Nestled in a particularly uninviting low-rent warehouse in Allentown, PA (an easily missed, economically crumbling city poking out of the otherwise affluent Lehigh Valley suburban wet dream, roughly an hour's drive from both New York City and Philadelphia), Jeff the Pigeon's glamorous name might have one envisioning more than the dust-covered warehouse space it actually is. You enter through the loading dock, wander past a few old spools of industrial thread, turn right, then left, and you're in the Pigeon, a space slightly larger than your average living room and haunted by the ghosts of 1,000 cigarettes. I could go on and romanticize Jeff the Pigeon's graffiti-riddled walls and piles of ancient trash to no end, but I've got a show to review.

So the opener, New Age Hillbilly, is a friendly enough fellow from the outskirts of Baltimore. The crowd, a mixture of teenagers, bitter adults, and various human ephemera, stood or sat in place, clearly non-plussed by the Hillbilly's musical stylings. Playing solo guitar, he played songs that recalled the worst of the mid 90's pop-punk explosion, sans rhythm, melody or backing band, as well as a series of embarrassingly uninspired noise wanks. I can't recall which style left me less interested. I can only assume that New Age Hillbilly gets by on endearment, that he can somehow come across as a loveable loser, instead of a regular one. The tiniest inspiration one could find in the Hillbilly could come from the fairly astonishing fact that someone can perform so obviously poorly, yet continue forward. That said, I still managed to hurl a few "boo"s his way between songs, impatient for the fun that Jeff the Pigeon consistently delivers.

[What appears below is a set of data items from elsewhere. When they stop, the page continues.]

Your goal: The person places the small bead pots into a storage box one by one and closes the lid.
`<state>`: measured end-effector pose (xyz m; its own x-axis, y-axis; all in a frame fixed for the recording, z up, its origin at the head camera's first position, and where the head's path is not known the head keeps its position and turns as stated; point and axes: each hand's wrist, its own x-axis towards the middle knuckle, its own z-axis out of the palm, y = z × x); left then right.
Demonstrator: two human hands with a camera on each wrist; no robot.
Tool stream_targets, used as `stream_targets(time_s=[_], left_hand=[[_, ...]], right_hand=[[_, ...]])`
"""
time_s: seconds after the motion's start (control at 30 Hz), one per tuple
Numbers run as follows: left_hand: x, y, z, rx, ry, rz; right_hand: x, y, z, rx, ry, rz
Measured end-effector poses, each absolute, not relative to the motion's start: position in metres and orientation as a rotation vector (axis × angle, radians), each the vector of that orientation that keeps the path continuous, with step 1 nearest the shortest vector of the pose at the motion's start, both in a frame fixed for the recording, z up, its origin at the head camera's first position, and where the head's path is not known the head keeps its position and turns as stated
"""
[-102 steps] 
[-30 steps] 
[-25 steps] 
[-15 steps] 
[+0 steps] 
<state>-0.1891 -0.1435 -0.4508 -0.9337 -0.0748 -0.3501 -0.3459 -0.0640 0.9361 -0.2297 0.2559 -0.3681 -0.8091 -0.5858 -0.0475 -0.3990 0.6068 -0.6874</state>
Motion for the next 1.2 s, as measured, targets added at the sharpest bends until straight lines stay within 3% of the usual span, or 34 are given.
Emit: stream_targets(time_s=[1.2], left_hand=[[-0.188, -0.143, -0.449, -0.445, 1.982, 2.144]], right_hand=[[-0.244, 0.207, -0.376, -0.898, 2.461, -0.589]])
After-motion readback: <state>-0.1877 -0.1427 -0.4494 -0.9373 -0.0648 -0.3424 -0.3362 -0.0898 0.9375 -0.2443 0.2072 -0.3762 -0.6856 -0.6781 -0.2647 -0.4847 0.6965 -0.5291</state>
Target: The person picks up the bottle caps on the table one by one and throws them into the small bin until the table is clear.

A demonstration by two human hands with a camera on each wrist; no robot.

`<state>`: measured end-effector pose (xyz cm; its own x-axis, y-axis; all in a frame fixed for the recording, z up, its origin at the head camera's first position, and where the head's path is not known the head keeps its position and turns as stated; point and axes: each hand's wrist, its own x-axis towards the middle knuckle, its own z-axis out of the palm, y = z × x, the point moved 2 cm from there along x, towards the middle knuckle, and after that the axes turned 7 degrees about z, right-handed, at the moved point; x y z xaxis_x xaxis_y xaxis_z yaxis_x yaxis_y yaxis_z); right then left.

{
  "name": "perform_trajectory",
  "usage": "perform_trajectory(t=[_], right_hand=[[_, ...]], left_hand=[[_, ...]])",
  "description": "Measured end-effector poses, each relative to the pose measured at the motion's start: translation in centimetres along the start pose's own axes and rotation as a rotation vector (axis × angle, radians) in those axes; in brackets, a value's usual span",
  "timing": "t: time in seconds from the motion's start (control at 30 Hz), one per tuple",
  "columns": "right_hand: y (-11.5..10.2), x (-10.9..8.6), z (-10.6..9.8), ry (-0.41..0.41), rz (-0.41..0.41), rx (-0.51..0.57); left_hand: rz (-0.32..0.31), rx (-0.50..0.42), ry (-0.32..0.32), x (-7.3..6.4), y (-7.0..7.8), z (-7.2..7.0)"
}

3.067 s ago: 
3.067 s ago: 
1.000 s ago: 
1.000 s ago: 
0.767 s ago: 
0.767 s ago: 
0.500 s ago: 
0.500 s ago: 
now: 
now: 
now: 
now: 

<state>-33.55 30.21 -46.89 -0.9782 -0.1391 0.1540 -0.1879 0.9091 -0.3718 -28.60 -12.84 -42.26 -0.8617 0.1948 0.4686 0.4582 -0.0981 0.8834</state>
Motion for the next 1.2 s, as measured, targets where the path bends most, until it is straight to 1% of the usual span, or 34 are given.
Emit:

Following the forgettable first act, local band Motel Bible performed. Theirs was a mix of tech-grind and the more traditional Gravity Records-era screamo, two styles that lend themselves to blending. Visually nervous (and notoriously straight-edge), two of the members were pelted with taunts and half-empty Miller Lites from the crowd, meant more as stamp of satisfaction than an insult. Lock yourself in a dog pound, and expect to get barked at; it was almost as if the more timid members of the band expected the Pigeon to be rough, but not this rough. Meanwhile, the rest of the band were soaking it in like the happiest frat-house pledges. They competently finished their set, holding everyone's attention and fulfilling expectations. Taking it up as my Jeff the Pigeon duty, I put a guitar cable in a full bottle of Pabst, watching the chemical reaction fizz until a 17 year-old scooped it up and sloshed it down.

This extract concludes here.